I know this may be tiresome by now, so feel free to ignore, but I'd like to share with the list an idea about the GIL, more specifically the reference counting mechanism.
Simply put, make the reference counter a sharded one. That is, separate it into several subcounters, in this case one for each thread.
Yeah, that's known as sloppy counters, see e.g. http://pdos.csail.mit.edu/papers/linux:osdi10.pdf, section 4.3. Actually you don't need a per-thread counter, only per-cpu (see sched_getcpu()/getcpu()), although I'm not sure it'd be as fast as using thread-register like Trent does.
Unfortunately, in a crude test of mine there is already a severe performance degradation, and that is without rwlocks. I've used a basic linked list, and changed the INCREF/DECREF macros to functions to accommodate the extra logic so it may not be the best approach (too many dereferences).

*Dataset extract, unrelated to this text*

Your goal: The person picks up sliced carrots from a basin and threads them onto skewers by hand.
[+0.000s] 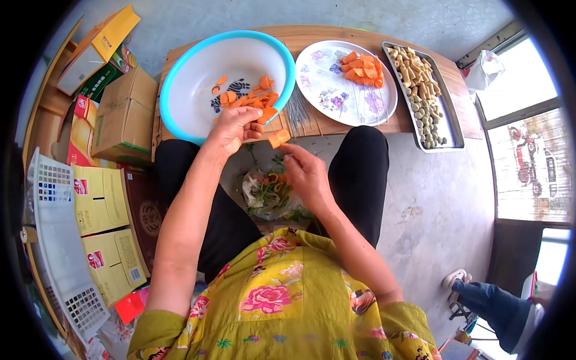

I think that's a dead-end. Extra indirection and cache miss will kill performance. Also, such counters are mostly useful for data structures which are only seldom deallocated (because reconciling the counters is expensive), and with garbage collection, you tend to have many short-lived objects (generational hypothesis). Finally, that'll increase the size of objects consequently (since you need a counter per core/thread), which is bad for cache.
Does this makes sense to anyone?
You can try ;-) cf P.S.: Starting a thread on the GIL on April fools' day is a great idea!